This thematic dossier of Cahiers de la recherche architecturale urbaine et paysagères aims to collect contributions that make it possible to identify and better understand the places, policies and actors involved in production and transformation processes as well as in the uses of learning spaces. The projects and programs centered on learning spaces may address three areas for consideration, regarded in an integrated or separate way depending on the case. Proposed contributions may thus be positioned in relation to one or more of these elements.

Announcement

Coordination

Thematic dossier coordinated Cristina Renzoni et Paola Savoldi

Argument

Ordinary places for collective services and facilities were largely designed and built during the last century, in the golden age of welfare policies in Europe. They contributed to shaping and structuring everyday spaces in different contexts: in urban and metropolitan areas through expansion operations (both public and private initiatives), widespread interventions in areas of settlement dispersion, or even ad hoc interventions in areas of low population density. These everyday infrastructures  are mainly comprised of spaces from the public sphere, but also from the private sphere, constituting an extensive and organized heritage made up of built and unbuilt spaces, whose use value remains entangled with the rights of citizenship and social equality.  This is the case for schools, sports facilities, civic centers, libraries, playgrounds, health centers, markets, and places of worship.

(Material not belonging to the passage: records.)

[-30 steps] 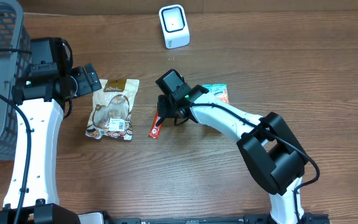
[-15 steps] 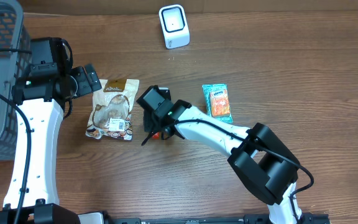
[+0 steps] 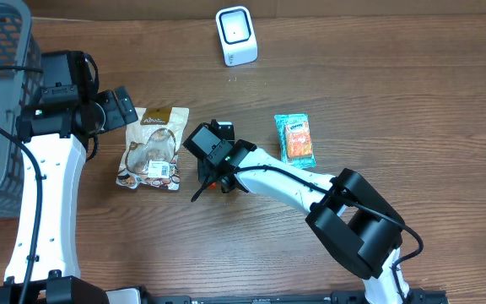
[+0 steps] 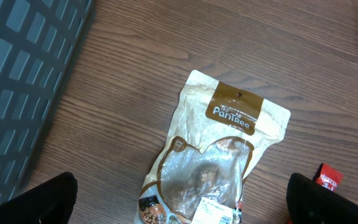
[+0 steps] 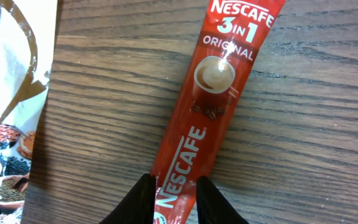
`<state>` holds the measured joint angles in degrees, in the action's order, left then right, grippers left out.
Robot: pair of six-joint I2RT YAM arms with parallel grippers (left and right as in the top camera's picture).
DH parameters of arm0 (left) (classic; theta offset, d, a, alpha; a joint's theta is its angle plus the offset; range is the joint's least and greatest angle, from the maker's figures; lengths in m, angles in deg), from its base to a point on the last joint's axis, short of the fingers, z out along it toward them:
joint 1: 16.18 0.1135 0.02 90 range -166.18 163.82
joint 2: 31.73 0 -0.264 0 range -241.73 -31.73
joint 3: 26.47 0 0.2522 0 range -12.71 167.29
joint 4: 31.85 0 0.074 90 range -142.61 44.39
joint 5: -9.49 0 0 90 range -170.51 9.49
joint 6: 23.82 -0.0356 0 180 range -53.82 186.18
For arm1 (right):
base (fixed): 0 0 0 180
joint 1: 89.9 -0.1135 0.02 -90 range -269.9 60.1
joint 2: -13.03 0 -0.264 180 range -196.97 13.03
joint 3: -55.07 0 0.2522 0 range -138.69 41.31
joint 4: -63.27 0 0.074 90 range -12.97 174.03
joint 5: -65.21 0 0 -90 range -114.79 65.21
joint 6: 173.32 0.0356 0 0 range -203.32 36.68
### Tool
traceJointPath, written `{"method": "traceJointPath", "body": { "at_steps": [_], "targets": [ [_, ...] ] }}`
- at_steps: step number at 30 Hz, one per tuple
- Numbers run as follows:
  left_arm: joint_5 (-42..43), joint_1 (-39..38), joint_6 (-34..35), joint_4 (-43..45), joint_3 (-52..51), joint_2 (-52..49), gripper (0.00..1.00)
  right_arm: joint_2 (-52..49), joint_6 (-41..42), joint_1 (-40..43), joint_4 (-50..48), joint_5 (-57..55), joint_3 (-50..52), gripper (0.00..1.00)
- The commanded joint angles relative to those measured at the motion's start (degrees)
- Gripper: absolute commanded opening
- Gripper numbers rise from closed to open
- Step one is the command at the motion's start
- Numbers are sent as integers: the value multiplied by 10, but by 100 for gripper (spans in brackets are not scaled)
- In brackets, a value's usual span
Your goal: Scan the item barcode
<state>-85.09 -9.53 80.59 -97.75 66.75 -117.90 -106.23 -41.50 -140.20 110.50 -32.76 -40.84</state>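
A red Nescafe 3-in-1 sachet [image 5: 219, 81] lies flat on the wooden table, its top end also showing in the left wrist view [image 4: 328, 177]. My right gripper [image 5: 174, 182] is open just above it, one finger on each side of the sachet's lower end. From overhead, the right gripper [image 3: 213, 165] covers most of the sachet. The white barcode scanner [image 3: 236, 34] stands at the back of the table. My left gripper [image 4: 179, 208] hangs open over a tan snack pouch [image 4: 219, 155] with nothing between its fingers.
The snack pouch [image 3: 152, 148] lies just left of the sachet. A teal and orange packet [image 3: 294, 139] lies to the right of the right arm. A grey mesh basket fills the left edge of the table.
My right gripper has moved left and toward the table's front, from the sachet's middle to its lower end, and its jaws stand wider. The teal packet is now uncovered. The left arm is unchanged.
My right gripper was shut, with its tips at the sachet, which lay almost crosswise. Then the sachet lay steeper, tips still shut. Then it lay nearer the pouch and the jaws were slightly apart. Now they straddle its lower end.
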Motion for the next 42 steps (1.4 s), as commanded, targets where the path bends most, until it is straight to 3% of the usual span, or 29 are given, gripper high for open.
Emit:
{"method": "traceJointPath", "body": {
  "at_steps": [1, 9, 12, 15, 29, 42],
  "targets": [
    [-3, 4, -11, 1, 4, -3, 100, -6, 4, -3, 3, -11, 5, 24],
    [-3, 4, -11, 1, 4, -3, 100, -7, 5, -3, 11, -25, 11, 24],
    [-3, 4, -11, 1, 4, -3, 100, -7, 37, -3, 12, -22, 11, 35],
    [-3, 4, -11, 1, 4, -3, 100, -7, 52, -3, 10, -19, 12, 38],
    [-3, 4, -11, 1, 4, -3, 100, -44, 94, -4, 12, -3, 12, 33],
    [-3, 4, -12, 1, 4, -3, 99, -24, 40, 64, 110, -3, -18, 33]
  ]
}}
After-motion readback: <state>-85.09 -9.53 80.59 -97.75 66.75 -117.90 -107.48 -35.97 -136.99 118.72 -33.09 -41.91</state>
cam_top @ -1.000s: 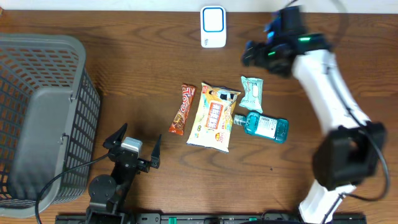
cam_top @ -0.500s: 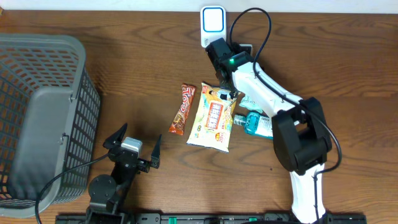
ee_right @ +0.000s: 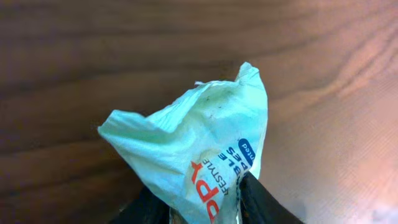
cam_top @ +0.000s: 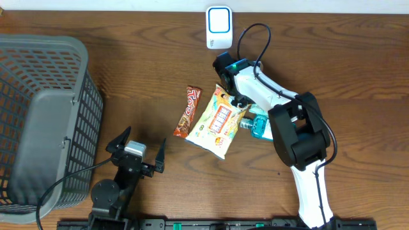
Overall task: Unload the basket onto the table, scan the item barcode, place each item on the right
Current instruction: 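Reach the right gripper to the mint-green bag and grasp it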
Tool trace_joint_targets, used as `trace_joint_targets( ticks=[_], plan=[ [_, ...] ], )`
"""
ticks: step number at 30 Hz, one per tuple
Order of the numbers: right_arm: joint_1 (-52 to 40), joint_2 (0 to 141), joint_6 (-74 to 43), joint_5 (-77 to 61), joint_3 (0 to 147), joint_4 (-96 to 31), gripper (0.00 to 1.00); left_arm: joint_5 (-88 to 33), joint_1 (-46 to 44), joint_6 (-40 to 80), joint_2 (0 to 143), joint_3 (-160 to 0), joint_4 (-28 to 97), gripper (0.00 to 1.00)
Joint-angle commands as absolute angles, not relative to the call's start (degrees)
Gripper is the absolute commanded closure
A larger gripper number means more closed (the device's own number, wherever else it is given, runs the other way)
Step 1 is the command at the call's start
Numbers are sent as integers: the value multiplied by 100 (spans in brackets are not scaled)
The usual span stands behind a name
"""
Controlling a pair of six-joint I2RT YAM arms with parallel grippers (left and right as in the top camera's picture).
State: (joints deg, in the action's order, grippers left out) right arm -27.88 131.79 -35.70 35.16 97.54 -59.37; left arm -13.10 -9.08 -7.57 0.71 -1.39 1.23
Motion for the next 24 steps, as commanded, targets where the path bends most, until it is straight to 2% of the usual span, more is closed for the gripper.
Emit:
trace_joint_targets(
  ticks=[1,2,5,8,9,12,15,21,24],
  plan=[
    [-2757,13362,-3614,3437,9730,-6086,75,-1321,-926,-812,64,-32,298,1],
    [-2757,13362,-3612,3428,9745,-6121,83,-1321,-926,-812,64,-32,298,1],
    [-2757,13360,-3312,3081,9865,-6141,99,-1321,-926,-812,64,-32,298,1],
    [-2703,13327,-2674,2040,10326,-6263,99,-1321,-926,-812,64,-32,298,1],
    [-2617,13257,-2357,1376,10759,-6506,99,-1321,-926,-812,64,-32,298,1],
    [-2449,13082,-1966,604,11413,-7011,99,-1321,-926,-812,64,-32,298,1],
    [-2185,12857,-1057,-576,11904,-7437,99,-1321,-926,-812,64,-32,298,1],
    [-1494,12610,1105,-4191,12040,-8412,99,-1321,-926,-812,64,-32,298,1],
    [-1238,12613,1894,-5380,11915,-8895,99,-1321,-926,-812,64,-32,298,1]
  ],
)
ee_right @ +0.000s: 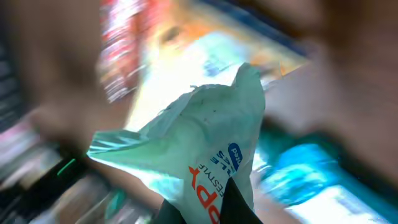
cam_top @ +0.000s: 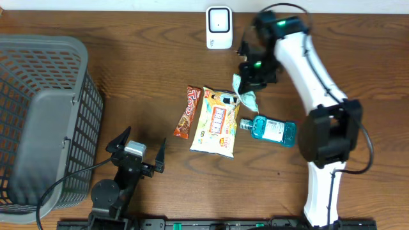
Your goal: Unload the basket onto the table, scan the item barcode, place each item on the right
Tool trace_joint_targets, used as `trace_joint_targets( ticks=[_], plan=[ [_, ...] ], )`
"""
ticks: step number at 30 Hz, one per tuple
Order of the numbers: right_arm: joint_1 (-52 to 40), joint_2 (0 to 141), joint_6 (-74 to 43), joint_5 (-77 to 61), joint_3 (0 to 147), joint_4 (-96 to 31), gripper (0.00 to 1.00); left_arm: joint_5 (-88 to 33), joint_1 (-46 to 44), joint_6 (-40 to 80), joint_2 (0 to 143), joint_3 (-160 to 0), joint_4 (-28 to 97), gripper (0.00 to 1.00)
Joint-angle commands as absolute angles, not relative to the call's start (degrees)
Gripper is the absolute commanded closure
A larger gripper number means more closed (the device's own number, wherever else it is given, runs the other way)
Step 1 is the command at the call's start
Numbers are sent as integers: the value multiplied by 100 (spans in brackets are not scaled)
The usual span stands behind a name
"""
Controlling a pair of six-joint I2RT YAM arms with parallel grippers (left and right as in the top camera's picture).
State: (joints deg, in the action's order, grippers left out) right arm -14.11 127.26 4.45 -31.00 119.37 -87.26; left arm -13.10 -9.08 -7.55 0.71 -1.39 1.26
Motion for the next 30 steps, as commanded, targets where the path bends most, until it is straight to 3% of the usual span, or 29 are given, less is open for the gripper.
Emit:
trace_joint_targets(
  ticks=[1,9,13,22,30],
  plan=[
    [-1164,12613,2056,-5688,11874,-9043,99,-1321,-926,-812,64,-32,298,1],
    [-1221,12610,2167,-7649,11708,-9749,98,-1321,-926,-812,64,-32,298,1],
    [-1542,12610,1664,-8715,11577,-9749,98,-1321,-926,-812,64,-32,298,1],
    [-2405,12610,1267,-8844,11526,-9749,99,-1321,-926,-812,64,-32,298,1],
    [-2567,12610,1267,-8396,11507,-9749,99,-1321,-926,-812,64,-32,298,1]
  ],
)
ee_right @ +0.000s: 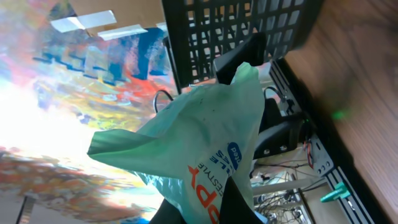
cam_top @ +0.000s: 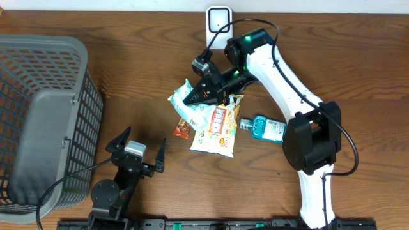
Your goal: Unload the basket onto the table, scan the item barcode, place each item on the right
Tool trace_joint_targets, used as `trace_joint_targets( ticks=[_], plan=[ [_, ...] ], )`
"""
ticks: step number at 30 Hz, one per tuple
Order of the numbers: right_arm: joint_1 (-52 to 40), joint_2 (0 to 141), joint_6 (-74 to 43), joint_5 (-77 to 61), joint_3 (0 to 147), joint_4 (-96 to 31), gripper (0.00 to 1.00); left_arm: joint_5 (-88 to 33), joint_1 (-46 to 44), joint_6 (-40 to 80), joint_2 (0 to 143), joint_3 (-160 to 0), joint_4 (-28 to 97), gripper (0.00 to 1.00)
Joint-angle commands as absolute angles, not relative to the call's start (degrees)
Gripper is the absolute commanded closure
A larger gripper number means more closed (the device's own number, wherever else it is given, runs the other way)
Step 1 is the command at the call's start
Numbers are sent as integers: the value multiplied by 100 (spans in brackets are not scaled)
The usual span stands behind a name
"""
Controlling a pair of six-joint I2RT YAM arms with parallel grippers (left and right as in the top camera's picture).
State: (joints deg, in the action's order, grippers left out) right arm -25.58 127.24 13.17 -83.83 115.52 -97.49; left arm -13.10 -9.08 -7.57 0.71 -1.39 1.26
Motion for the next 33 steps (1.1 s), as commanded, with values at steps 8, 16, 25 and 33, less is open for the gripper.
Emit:
trace_joint_targets(
  ticks=[8,16,25,33],
  plan=[
    [-2550,12610,1267,-7975,11308,-9751,99,-1321,-926,-812,64,-32,298,1],
    [-2536,12610,1192,-7959,10707,-9751,99,-1321,-926,-812,64,-32,298,1],
    [-2355,12525,1317,-7959,10012,-9751,99,-1321,-926,-812,64,-32,298,1],
    [-2110,12016,1439,-7712,9765,-9751,99,-1321,-926,-812,64,-32,298,1]
  ],
)
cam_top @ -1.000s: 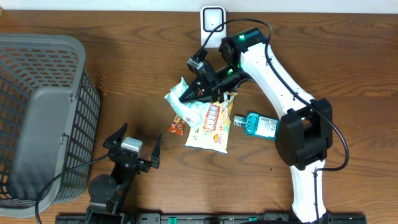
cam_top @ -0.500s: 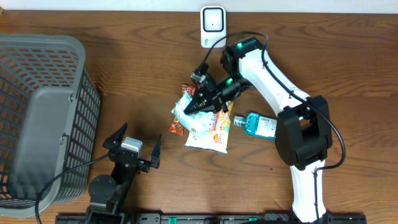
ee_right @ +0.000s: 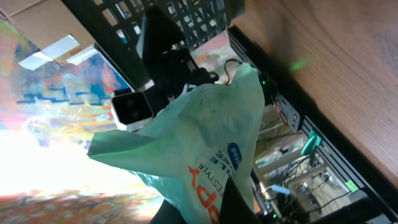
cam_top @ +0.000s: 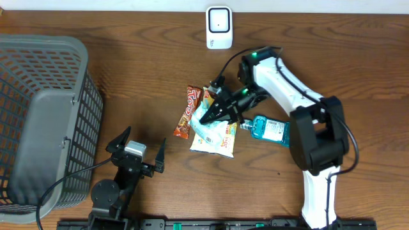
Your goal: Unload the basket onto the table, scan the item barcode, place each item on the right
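My right gripper [cam_top: 206,118] is shut on a crumpled pale green packet [cam_top: 200,130] with red and blue print, held over the middle of the table. The right wrist view fills with that packet [ee_right: 186,137], and one of the dark fingers [ee_right: 239,200] pinches its lower end. The white barcode scanner [cam_top: 218,27] stands at the table's far edge, well beyond the packet. My left gripper [cam_top: 138,153] rests open near the front edge, holding nothing. No barcode shows on the packet.
A yellow-and-white snack bag [cam_top: 223,135] lies under the held packet. A red-brown chocolate bar [cam_top: 188,112] lies to its left, and a blue mouthwash bottle [cam_top: 271,130] lies on its side to its right. A grey mesh basket [cam_top: 45,115] fills the left side.
My right gripper, still shut on the packet, has moved from above the chocolate bar toward the front and right, and now hangs over the snack bag, farther from the scanner.
First my right gripper was shut on the green packet low beside the snack bag and bottle. Then it held the packet up near the scanner. After that it was farther left, over the chocolate bar. Now it is over the snack bag. The left arm stayed still.
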Tool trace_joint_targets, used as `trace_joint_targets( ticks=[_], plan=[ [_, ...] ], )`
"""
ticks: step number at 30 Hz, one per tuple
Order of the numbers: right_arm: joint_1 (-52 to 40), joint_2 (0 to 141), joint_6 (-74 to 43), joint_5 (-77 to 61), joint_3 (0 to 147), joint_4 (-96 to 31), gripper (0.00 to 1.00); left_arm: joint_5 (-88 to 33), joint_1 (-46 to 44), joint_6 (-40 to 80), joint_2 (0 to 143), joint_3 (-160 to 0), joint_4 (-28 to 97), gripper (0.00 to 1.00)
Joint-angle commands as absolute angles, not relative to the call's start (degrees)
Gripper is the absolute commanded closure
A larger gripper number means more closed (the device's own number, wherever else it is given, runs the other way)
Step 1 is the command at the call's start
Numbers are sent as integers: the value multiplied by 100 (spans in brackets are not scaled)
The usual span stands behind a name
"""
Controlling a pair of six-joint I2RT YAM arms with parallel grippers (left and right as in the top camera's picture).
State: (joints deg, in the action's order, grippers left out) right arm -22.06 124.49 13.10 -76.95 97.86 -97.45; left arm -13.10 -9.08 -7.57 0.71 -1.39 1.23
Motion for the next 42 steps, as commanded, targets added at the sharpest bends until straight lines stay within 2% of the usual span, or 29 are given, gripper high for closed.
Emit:
trace_joint_targets(
  ticks=[1,23,29,38,42],
  plan=[
    [-2086,11946,1437,-7679,9765,-9754,99,-1321,-926,-812,64,-32,298,0],
    [-2067,11535,1221,-7341,9747,-9751,99,-1321,-926,-812,64,-32,298,1],
    [-1975,11459,1223,-6226,9747,-9754,99,-1321,-926,-812,64,-32,298,1],
    [-1406,9970,1302,-5269,9747,-9721,99,-1321,-926,-812,64,-32,298,1],
    [-1299,9115,1356,-4497,9747,-8873,99,-1321,-926,-812,64,-32,298,1]
  ],
)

At their foundation, public policies and project design cultures present recurring features in Europe and elsewhere, such as principles of organization in terms of proximity, resemblance to reference models, the seriality of typological solutions, as well as the generalized use of similar construction techniques.  Nevertheless, these spaces have come to be used differently over time and certain have undergone transformations: such as reconversion, adaptation, abandonment, or temporary use, in relation to structural shifts, such as economic and financial crises or demographic decline, or specific shifts, such as those linked to particular socio-territorial characteristics. The real and potential role of these facilities thus remains important today, also in light of the health crisis taking place in Europe since the beginning of the 2020s. Educational spaces have been particularly subjected to adaptations and transformations resulting from limits inflicted by the pandemic, alongside other public and collective spaces closely linked to schools.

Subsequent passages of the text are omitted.